All of Steam’s multiplayer games can be connected to a game server and launched automatically with only a few clicks. Of course, not all games actually have anyone playing, which is generally a good guide to quality. For example – Half-Life: Source Deathmatch and CS 1.6 are two of the most popular games on the network and you’re almost guaranteed to find a populated server, with a great connection, at any time of the day in every corner of the world.
Other games, such as Rag Doll Kung-Fu, never seem to have an active server, which stands to reason as the game has a near vertical learning curve in single-player mode – and playing the demo was about as much fun as throwing a real rag doll at a wall.
If throwing rag dolls at walls is your idea of a cracking good time, then you’re unlikely to have experimented with Steam’s most important feature – the Friends network. In the Beta tests of Steam, when Friends actually worked, it was the best thing anyone had ever seen. You could send private messages, like MSN, follow your pals into whatever server they had deigned to connect to, and play chequers while you queued to get into a server.
In a surprisingly short time the number of users on Friends mushroomed and the network creaked briefly, before becoming terminally overloaded. For a while everyone tried to connect to Friends, and if you were lucky you actually did. When you eventually got in, you’d always be the only one there. People gave up, and then the network went down for maintenance.

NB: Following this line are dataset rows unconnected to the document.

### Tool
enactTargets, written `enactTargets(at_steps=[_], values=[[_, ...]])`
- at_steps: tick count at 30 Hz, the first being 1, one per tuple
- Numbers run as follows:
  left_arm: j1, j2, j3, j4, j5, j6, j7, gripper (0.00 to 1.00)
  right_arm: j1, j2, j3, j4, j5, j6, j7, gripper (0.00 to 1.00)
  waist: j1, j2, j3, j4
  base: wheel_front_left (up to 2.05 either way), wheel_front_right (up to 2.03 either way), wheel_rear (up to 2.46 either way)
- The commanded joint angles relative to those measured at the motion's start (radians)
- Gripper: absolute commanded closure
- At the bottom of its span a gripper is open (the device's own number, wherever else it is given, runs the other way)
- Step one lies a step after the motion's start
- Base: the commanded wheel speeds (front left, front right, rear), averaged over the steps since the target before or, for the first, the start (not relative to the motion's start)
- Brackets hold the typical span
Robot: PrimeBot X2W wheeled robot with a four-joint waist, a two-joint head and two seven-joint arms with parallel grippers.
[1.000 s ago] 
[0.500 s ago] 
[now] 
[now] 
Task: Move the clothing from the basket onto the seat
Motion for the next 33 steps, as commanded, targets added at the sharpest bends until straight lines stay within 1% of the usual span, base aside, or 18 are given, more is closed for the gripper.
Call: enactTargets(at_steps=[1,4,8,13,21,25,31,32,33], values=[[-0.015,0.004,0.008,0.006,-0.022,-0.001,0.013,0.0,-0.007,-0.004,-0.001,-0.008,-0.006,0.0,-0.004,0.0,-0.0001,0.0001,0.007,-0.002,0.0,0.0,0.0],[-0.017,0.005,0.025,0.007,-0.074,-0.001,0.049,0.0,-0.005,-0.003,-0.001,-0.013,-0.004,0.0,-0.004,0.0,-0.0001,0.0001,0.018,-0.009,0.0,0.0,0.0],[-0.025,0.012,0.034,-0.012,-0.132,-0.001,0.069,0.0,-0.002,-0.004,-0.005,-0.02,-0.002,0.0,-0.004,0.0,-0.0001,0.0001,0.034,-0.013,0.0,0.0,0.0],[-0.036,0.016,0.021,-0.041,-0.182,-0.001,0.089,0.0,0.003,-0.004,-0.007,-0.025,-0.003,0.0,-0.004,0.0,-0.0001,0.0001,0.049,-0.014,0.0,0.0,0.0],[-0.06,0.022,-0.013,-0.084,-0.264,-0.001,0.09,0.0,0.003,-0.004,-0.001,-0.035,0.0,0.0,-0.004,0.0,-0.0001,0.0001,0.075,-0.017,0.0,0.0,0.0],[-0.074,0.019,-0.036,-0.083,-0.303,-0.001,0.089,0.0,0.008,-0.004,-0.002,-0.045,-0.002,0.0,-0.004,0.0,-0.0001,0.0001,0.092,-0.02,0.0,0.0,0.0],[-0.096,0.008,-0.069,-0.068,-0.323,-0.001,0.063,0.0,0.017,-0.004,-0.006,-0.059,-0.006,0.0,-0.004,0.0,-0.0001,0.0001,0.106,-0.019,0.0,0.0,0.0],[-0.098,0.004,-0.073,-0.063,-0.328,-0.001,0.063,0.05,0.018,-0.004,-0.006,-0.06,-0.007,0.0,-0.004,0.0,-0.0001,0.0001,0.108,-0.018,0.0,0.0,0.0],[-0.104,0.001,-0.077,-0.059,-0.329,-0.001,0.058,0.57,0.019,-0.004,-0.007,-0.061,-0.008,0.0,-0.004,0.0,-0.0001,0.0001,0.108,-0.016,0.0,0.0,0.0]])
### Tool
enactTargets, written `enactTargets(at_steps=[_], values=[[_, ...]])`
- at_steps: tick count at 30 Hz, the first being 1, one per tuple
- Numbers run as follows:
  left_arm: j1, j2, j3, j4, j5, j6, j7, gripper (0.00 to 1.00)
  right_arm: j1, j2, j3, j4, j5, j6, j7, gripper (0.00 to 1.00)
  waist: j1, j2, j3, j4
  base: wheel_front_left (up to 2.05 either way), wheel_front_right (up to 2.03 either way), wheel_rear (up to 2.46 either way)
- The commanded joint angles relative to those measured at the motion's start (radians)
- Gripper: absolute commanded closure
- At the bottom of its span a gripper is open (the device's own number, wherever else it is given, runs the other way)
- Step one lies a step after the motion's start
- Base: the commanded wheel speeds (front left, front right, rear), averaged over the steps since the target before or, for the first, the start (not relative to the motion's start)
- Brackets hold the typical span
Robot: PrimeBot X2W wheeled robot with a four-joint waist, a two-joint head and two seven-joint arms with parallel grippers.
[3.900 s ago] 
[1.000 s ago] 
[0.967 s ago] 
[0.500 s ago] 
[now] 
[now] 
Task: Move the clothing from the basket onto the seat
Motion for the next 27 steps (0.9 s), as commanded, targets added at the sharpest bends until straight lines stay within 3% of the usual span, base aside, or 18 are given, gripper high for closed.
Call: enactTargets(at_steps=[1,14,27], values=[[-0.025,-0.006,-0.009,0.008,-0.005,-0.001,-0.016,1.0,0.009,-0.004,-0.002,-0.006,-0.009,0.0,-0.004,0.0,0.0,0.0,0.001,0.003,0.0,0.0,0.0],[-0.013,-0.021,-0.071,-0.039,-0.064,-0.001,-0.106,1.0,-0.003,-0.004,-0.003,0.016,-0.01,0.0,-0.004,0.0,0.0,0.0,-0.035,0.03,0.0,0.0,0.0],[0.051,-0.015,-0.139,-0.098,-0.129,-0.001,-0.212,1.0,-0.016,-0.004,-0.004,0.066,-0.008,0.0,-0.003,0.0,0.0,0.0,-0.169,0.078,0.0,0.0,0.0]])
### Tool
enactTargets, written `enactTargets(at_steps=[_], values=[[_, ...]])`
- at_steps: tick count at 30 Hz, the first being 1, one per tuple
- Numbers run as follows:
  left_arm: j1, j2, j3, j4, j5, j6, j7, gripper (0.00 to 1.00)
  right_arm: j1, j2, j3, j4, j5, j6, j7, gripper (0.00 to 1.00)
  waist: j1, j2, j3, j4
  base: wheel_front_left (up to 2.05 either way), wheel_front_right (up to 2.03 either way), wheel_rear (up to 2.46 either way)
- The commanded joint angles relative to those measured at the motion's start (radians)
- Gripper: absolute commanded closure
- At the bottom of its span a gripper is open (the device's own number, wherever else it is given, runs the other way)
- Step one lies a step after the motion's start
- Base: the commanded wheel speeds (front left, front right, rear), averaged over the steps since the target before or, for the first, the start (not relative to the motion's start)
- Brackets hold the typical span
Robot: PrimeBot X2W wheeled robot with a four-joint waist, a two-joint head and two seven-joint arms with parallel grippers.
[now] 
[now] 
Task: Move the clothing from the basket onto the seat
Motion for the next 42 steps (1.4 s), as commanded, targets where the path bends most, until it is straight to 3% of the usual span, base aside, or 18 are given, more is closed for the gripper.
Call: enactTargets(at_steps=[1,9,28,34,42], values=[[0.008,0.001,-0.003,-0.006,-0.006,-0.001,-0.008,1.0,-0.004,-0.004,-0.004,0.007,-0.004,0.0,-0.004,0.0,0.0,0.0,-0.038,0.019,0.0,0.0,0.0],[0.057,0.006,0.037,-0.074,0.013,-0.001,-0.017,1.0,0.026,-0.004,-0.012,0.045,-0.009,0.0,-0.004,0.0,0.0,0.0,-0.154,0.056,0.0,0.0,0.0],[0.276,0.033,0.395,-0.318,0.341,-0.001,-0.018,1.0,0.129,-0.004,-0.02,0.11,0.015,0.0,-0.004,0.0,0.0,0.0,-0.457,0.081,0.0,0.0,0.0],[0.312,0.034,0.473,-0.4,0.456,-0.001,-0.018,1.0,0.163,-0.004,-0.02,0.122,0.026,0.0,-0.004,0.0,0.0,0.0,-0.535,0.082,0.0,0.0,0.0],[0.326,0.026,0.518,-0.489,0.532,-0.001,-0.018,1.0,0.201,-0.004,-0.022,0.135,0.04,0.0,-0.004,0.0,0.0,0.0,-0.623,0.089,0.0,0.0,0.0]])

That was then, but recently someone threw the on switch, and the new network flicked into life. So far, the new version seems stable and people are slowly starting to enable their accounts and rebuild their own personal networks. At the time, with no direct competition, Friends looked like the best way to track other gamers. Now, post Xfire, it’s looking dated.
Although you can see your own contacts, you can’t see your friends' friends. To add a friend you need to know their user details, or meet them on a server. It also only tracks the status of your Steam client, so if you’re playing Battlefield 2 you won’t show as in a game and your Steam messages won’t pop up – although you can set an annoying new message chime.
Xfire, on the other hand, allows you to build friends contacts from a list of your friends’ friends. It also allows you to monitor a vast list of different games, with Xfire showing pride in an ever-growing list of supported titles. It also provides support for chat rooms and some nifty voice chat.